*** Dataset content Section Begins ***
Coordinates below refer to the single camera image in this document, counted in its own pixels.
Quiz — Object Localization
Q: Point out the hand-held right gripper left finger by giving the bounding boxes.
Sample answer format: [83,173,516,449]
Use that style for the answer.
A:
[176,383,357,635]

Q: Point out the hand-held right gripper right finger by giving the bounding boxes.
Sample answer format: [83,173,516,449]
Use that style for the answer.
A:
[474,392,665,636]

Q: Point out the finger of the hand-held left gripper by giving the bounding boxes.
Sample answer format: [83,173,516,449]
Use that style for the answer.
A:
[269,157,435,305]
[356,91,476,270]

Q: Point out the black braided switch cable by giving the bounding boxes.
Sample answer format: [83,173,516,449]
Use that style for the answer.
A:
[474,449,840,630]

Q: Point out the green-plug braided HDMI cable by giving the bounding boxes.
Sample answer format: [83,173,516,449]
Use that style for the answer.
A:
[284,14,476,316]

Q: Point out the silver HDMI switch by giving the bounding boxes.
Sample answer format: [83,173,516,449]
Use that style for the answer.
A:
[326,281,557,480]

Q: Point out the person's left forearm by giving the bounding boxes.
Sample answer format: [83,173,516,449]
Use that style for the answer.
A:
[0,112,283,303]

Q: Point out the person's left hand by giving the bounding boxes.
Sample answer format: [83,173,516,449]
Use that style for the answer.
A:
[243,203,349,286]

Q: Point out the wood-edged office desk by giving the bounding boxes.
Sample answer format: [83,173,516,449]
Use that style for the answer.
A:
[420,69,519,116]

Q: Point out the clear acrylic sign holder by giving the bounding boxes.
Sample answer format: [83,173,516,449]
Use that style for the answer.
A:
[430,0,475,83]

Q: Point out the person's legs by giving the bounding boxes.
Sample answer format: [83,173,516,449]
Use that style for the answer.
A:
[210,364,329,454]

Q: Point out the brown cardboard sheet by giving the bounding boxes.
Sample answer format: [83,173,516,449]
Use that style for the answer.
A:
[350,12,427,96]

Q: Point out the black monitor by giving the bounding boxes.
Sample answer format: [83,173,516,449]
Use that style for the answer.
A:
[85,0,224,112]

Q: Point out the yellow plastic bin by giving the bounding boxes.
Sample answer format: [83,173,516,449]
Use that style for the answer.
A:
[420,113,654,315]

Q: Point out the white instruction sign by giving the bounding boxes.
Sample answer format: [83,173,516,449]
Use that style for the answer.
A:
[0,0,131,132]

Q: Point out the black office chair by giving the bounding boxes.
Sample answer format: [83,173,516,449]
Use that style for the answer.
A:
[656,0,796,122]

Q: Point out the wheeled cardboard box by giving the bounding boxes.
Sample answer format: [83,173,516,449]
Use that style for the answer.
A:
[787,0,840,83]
*** Dataset content Section Ends ***
Repeat each of the records exactly as written.

Coordinates below refer to the single camera image in this document, counted in its own pixels.
Quiz — Object Localization
Q: Point out the hand-held right gripper left finger by giving the bounding boxes.
Sample answer format: [83,173,516,449]
Use that style for the answer.
A:
[176,383,357,635]

Q: Point out the hand-held right gripper right finger by giving the bounding boxes.
Sample answer format: [83,173,516,449]
Use that style for the answer.
A:
[474,392,665,636]

Q: Point out the finger of the hand-held left gripper by giving the bounding boxes.
Sample answer format: [83,173,516,449]
Use that style for the answer.
A:
[269,157,435,305]
[356,91,476,270]

Q: Point out the black braided switch cable by giving the bounding boxes.
Sample answer format: [83,173,516,449]
Use that style for the answer.
A:
[474,449,840,630]

Q: Point out the green-plug braided HDMI cable by giving the bounding boxes.
Sample answer format: [83,173,516,449]
Use that style for the answer.
A:
[284,14,476,316]

Q: Point out the silver HDMI switch by giving the bounding boxes.
Sample answer format: [83,173,516,449]
Use that style for the answer.
A:
[326,281,557,480]

Q: Point out the person's left forearm by giving the bounding boxes.
Sample answer format: [83,173,516,449]
Use that style for the answer.
A:
[0,112,283,303]

Q: Point out the person's left hand by giving the bounding boxes.
Sample answer format: [83,173,516,449]
Use that style for the answer.
A:
[243,203,349,286]

Q: Point out the wood-edged office desk by giving the bounding boxes.
Sample answer format: [83,173,516,449]
Use that style for the answer.
A:
[420,69,519,116]

Q: Point out the clear acrylic sign holder by giving the bounding boxes.
Sample answer format: [83,173,516,449]
Use that style for the answer.
A:
[430,0,475,83]

Q: Point out the person's legs by giving the bounding boxes.
Sample answer format: [83,173,516,449]
Use that style for the answer.
A:
[210,364,329,454]

Q: Point out the brown cardboard sheet by giving the bounding boxes.
Sample answer format: [83,173,516,449]
Use that style for the answer.
A:
[350,12,427,96]

Q: Point out the black monitor by giving the bounding boxes.
Sample answer format: [83,173,516,449]
Use that style for the answer.
A:
[85,0,224,112]

Q: Point out the yellow plastic bin by giving the bounding boxes.
Sample answer format: [83,173,516,449]
Use that style for the answer.
A:
[420,113,654,315]

Q: Point out the white instruction sign by giving the bounding boxes.
Sample answer format: [83,173,516,449]
Use that style for the answer.
A:
[0,0,131,132]

Q: Point out the black office chair by giving the bounding boxes.
Sample answer format: [83,173,516,449]
Use that style for the answer.
A:
[656,0,796,122]

Q: Point out the wheeled cardboard box by giving the bounding boxes.
Sample answer format: [83,173,516,449]
Use that style for the answer.
A:
[787,0,840,83]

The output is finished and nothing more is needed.